Durbin, the Democratic whip and member of the Senate Judiciary Committee, said in the interview he believes Gorsuch should have a hearing, but that the nominee also should meet the required voting standard.
"(Gorsuch) should have a hearing and he should meet the voting standard that Supreme Court nominees are held to of 60 votes. A standard that was met by Elena Kagan as well as Sonia Sotomayor, President Obama's choices," Durbin told the show’s hosts.
With Senate Republicans considering the so-called "nuclear option" to lower the vote threshold needed to confirm Gorsuch, we decided to double-check Durbin’s declaration.
Durbin has a point, but he does oversimplifies the process for Senate votes on Supreme Court nominees. Notably, a formal confirmation vote does not require 60 votes.
Voting standard?
Of the nearly 4,000 government positions Trump must fill, 1,212 require a Senate confirmation.
That includes all Cabinet-level posts as well as hundreds of other senior positions and agency heads.
Here’s how the confirmation process will work for Gorsuch: He will testify in a hearing before the Senate Judiciary Committee. If the committee refers his nomination to the full Senate (a likely outcome due to the Republican majority on the Judiciary Committee), a vote by the full Senate needs to be taken. The Senate majority leader moves to take the Senate into an executive session, the setting in which nominees are confirmed, according to Worth Hester, the assistant director of the Georgetown Government Affairs Institute.

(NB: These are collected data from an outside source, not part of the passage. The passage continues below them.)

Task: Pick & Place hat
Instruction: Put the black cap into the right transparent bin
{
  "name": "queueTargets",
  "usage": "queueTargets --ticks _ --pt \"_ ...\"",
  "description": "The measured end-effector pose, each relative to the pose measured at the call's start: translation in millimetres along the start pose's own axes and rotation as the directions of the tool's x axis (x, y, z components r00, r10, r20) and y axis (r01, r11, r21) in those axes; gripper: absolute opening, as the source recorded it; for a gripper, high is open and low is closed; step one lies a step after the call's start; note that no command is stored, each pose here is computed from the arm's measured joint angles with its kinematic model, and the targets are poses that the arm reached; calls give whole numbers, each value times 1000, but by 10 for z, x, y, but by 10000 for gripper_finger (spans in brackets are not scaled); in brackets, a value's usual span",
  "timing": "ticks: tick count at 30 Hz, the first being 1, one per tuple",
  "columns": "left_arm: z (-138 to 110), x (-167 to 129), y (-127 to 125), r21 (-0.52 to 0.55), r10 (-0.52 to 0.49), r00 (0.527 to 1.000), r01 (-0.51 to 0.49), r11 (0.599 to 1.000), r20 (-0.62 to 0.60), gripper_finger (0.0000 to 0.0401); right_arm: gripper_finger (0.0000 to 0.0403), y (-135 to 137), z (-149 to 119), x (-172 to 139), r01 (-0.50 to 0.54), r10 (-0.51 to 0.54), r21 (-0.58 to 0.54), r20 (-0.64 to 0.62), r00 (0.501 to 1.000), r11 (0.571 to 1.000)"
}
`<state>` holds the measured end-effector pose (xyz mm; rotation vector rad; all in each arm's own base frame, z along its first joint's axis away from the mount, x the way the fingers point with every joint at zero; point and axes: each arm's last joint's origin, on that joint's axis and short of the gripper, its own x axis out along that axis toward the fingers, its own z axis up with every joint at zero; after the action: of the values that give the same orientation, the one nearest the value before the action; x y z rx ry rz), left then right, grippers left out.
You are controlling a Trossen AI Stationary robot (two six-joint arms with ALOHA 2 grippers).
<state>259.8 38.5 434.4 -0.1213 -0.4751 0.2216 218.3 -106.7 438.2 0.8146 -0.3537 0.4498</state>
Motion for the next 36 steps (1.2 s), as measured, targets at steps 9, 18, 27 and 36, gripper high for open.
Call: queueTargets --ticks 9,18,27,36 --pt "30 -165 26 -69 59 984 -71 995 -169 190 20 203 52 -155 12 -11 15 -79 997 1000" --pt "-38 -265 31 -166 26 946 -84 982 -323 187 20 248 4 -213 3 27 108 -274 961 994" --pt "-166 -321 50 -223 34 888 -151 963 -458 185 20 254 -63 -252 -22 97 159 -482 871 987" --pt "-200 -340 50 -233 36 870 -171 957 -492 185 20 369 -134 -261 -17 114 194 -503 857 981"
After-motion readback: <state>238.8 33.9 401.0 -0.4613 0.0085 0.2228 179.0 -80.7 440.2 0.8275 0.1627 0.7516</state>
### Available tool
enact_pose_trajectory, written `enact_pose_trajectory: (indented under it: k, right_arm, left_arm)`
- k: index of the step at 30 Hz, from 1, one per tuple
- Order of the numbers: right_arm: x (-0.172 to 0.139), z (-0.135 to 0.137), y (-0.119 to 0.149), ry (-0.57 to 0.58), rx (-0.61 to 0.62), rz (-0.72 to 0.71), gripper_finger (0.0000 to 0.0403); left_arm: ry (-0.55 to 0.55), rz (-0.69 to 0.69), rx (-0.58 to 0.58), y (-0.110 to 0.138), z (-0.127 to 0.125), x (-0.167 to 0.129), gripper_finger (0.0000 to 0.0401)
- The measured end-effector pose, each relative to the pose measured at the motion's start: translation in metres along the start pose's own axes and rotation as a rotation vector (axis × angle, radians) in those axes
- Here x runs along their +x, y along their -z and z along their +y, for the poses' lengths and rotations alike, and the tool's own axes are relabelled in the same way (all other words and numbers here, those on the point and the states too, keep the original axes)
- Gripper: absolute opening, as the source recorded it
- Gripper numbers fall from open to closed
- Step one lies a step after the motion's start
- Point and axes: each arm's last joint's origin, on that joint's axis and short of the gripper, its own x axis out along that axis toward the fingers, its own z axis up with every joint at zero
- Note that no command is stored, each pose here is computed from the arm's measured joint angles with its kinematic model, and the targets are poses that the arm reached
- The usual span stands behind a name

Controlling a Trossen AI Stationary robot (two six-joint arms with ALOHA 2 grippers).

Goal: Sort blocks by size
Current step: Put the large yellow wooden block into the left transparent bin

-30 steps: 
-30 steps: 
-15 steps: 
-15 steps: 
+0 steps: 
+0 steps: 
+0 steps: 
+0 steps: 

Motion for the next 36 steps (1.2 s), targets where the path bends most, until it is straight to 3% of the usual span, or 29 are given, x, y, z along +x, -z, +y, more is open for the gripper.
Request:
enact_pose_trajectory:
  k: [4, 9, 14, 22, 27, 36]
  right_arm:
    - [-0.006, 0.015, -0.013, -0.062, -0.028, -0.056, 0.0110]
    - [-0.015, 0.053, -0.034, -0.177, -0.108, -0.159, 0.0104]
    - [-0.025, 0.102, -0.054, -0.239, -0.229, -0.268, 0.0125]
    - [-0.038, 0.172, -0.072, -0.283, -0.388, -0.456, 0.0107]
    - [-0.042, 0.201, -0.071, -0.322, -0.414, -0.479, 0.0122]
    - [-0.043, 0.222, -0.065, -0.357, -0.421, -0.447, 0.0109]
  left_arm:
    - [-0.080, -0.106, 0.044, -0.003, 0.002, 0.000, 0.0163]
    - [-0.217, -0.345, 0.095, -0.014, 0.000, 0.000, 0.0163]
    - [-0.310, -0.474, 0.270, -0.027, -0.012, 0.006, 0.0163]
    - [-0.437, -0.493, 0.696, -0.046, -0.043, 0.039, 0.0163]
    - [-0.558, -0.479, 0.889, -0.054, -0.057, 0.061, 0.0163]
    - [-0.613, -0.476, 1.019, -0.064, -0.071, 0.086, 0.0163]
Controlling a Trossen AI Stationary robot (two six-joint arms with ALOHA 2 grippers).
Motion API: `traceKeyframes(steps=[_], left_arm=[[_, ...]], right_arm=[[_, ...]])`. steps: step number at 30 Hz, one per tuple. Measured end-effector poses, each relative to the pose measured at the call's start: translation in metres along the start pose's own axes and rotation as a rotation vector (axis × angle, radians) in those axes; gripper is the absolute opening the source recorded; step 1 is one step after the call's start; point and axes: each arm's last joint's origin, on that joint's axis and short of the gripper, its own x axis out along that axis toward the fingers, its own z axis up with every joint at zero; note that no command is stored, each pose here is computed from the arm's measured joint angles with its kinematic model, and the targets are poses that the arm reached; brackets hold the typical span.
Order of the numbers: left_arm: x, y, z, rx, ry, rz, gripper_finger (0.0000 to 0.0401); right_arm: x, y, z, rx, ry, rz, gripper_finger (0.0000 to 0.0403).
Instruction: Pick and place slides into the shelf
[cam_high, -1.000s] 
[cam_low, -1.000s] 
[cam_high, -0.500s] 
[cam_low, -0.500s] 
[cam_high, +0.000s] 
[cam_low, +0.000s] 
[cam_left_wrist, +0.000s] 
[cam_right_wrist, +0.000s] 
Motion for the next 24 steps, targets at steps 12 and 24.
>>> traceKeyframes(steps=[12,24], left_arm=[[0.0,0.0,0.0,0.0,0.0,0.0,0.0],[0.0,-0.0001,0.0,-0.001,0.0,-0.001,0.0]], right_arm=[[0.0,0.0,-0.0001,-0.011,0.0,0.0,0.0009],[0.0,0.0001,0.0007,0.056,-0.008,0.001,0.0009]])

Then, the Senate majority leader needs to bring a nominee to a vote by the full Senate. In Gorsuch’s case, barring any outstanding circumstances, Sen. Mitch McConnell, R-Ky., will either get unanimous consent, a process by which every senator agrees to schedule a vote on a nominee. However, if unanimous consent cannot be reached, and if at least one senator filibusters, Sen. McConnell would need to invoke cloture.
A "cloture vote," agrees to place a time limit on the consideration of a nominee. A successful cloture requires 60 votes. After the cloture vote, Senate rules allow for 30 additional hours of debate, and then a final confirmation vote occurs, according to Sarah Binder, political scientist at George Washington University and senior fellow at the Brookings Institution.
This confirmation process for some positions became less burdensome thanks to a rule change on Nov. 21, 2013.
With the Senate’s Republican minority blocking President Barack Obama’s nominees for executive branch positions and, in particular, appeals court judges, then-Majority Leader Harry Reid, D-Nev., triggered the so-called nuclear option by a successful 52-48 vote, eliminating the 60-vote threshold needed to confirm most nominations, and with it, the threat of a filibuster.
The rule change, however, excluded Supreme Court nominees, meaning that such nominations could be filibustered. And that’s something that some Democrats have threatened to do against the Gorsuch nomination. The Republicans currently hold 52 seats in the Senate -- enough to reach the final vote threshold of 51 votes, but only if they can get that far.
Now that we’ve addressed some background information about the nuclear option and current situation at hand, let’s take a look at Durbin’s claim.
Nomination and confirmation of Justices Sonia Sotomayor and Elena Kagan
Following the election of Obama in November 2008, Democrats controlled both chambers of Congress and essentially held 59 seats in the Senate because two independents caucused with them.
In May 2009, Obama nominated U.S. 2nd Circuit Court of Appeals Judge Sonia Sotomayor of New York for the Supreme Court to replace retiring Justice David Souter.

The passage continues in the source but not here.